Contrast plays an unmistakable role in reinforcing the fundamentals of interior design that we have mentioned above. However, by looking at this approach on its own, we can observe how the juxtaposition of objects with different natures can create depth and a noticeable distinction. The most notorious way of creating contrast is through color, size, and lighting. Cool blue and green tones against warm shades of orange and red or the combination between light and shadow can even bring a dramatic flair to your interiors that is difficult to achieve with monochrome or neutral approaches. 

Studio Lawahl

A less obtrusive way of creating contrast is through texture, shape, pattern, and materials. For example, imagine a sleek reflective countertop against a textured backsplash that adds visual and tactile interest in a space or the mixture of curvilinear and geometric forms to add excitement and a break from monotony. In the case of patterns, think of using varying motifs or designs based on a scale system starting with a neutral base and pairing it with more exciting motifs to ensure that contrast does not turn into full maximalism. 

Fleur de Lesalle

Scale and Proportion

These fundamentals of interior design guide the relationships between objects and elements within a space based on their mass.

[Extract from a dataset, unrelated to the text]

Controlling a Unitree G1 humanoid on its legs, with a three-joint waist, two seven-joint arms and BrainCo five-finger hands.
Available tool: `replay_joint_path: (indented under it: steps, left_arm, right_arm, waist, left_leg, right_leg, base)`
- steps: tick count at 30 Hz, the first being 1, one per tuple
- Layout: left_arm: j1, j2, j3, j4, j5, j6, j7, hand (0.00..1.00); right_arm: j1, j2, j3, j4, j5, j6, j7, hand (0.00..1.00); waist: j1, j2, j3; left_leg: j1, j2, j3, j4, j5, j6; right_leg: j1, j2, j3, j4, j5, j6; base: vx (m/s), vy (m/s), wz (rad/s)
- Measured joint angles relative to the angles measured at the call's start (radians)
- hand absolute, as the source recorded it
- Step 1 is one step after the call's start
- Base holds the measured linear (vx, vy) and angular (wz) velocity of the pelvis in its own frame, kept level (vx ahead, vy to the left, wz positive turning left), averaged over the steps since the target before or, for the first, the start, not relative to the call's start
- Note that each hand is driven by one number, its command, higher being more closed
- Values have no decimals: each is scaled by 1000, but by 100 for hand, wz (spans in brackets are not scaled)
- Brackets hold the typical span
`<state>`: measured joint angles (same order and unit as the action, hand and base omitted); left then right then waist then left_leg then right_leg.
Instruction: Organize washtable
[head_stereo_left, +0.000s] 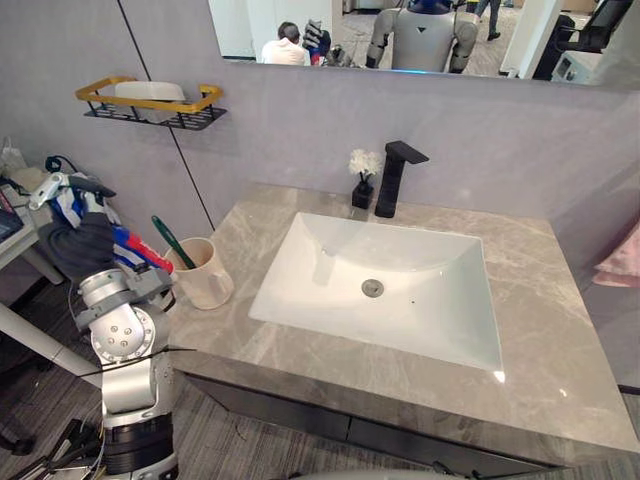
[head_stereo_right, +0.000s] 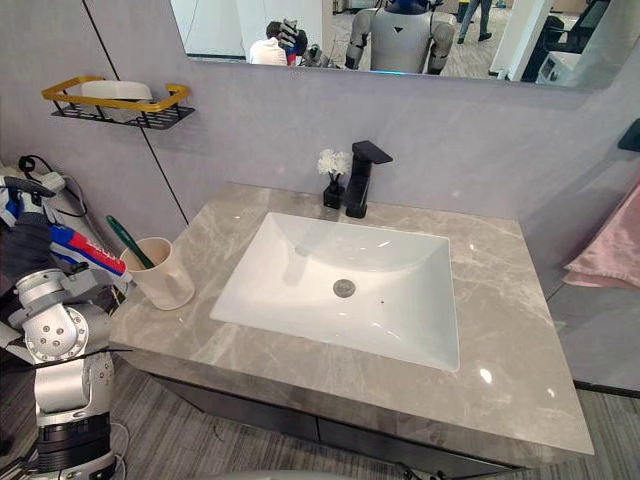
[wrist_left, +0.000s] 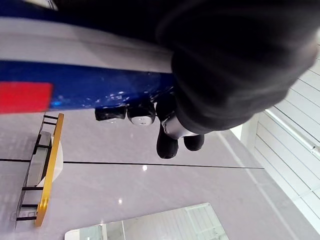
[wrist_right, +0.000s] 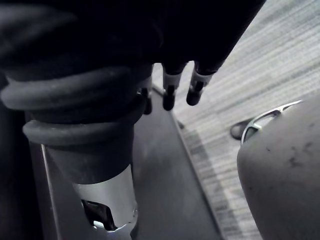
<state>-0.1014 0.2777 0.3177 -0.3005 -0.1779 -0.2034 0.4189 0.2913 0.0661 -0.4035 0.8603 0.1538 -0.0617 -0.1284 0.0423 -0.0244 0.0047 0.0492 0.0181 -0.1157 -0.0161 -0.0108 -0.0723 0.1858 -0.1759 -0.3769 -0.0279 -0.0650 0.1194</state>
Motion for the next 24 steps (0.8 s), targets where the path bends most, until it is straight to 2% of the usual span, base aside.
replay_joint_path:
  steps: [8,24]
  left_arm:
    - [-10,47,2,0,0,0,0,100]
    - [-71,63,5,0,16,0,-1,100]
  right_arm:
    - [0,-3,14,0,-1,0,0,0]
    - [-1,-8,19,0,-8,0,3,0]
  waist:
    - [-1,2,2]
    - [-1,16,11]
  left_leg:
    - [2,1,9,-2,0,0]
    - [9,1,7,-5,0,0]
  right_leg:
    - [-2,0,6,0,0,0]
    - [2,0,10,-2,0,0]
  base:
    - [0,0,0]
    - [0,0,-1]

This is especially useful when considering the functionality of a space, seeing as the dimensions of a room and the scale of furniture and objects is largely dependent on human proportions and movement. Ensuring that pathways are maintained clear not only provides visual appeal and tranquility but it also allows for comfortable navigation and efficient use of space.

Jenny O’Connor

When planning room layouts and selecting furniture one of the first natural instincts is to compare sizes and ensure that these elements are proportionate to the scale of the room. Oversized furniture in a limited area can make a space feel cramped or overwhelming while small furniture in a large room diminishes the impact of the composition. This is also why it is important to place scale and proportion in relation to harmonizing architectural features with the scale of furniture, fixtures, and finishes.

Jenny O’Çonnor


Never underestimate the transformative power of details. The careful consideration that goes into the incorporation of small elements, accents, and finishing touches enhances the overall aesthetic of a space and reveals something about our own persona. They can include decorative items, trimmings, hardware, patterns or even textures that contribute to the personalization of a space and add richness and complexity to a design. On the one hand, they can be added by carefully selecting the textures, patterns, and materials that create depth and layers in a multidimensional space. Otherwise, they can also be found in more functional-based items or crafted objects that add value to practicality and quality.

Fleur de Lesalle

A way that details can enhance the usability and efficiency of a design is through the use of innovative storage solutions, specialized hardware, or integrated technology that addresses your specific needs within each space. In addition to this, thoroughly chosen and executed details offer a sense of craftsmanship and quality; not just practicality. They can communicate the care invested into a design and reveal something about the overall perception and value of a space.

Jenny O’Connor

End note

The seven principles of interior design we have discussed above aim to create a positive user experience by establishing a solid foundation from which designers can solve problems effectively, communicate their clients ideas in the interiors, and create pleasing and purposeful environments. Being aware of these principles, even as a customer is important as a means of understanding the thought process that goes into developing more than aesthetic spaces. These are the fundamentals that carry the whole design of your interiors and therefore, they are also directly linked to your own wellbeing and experience at home.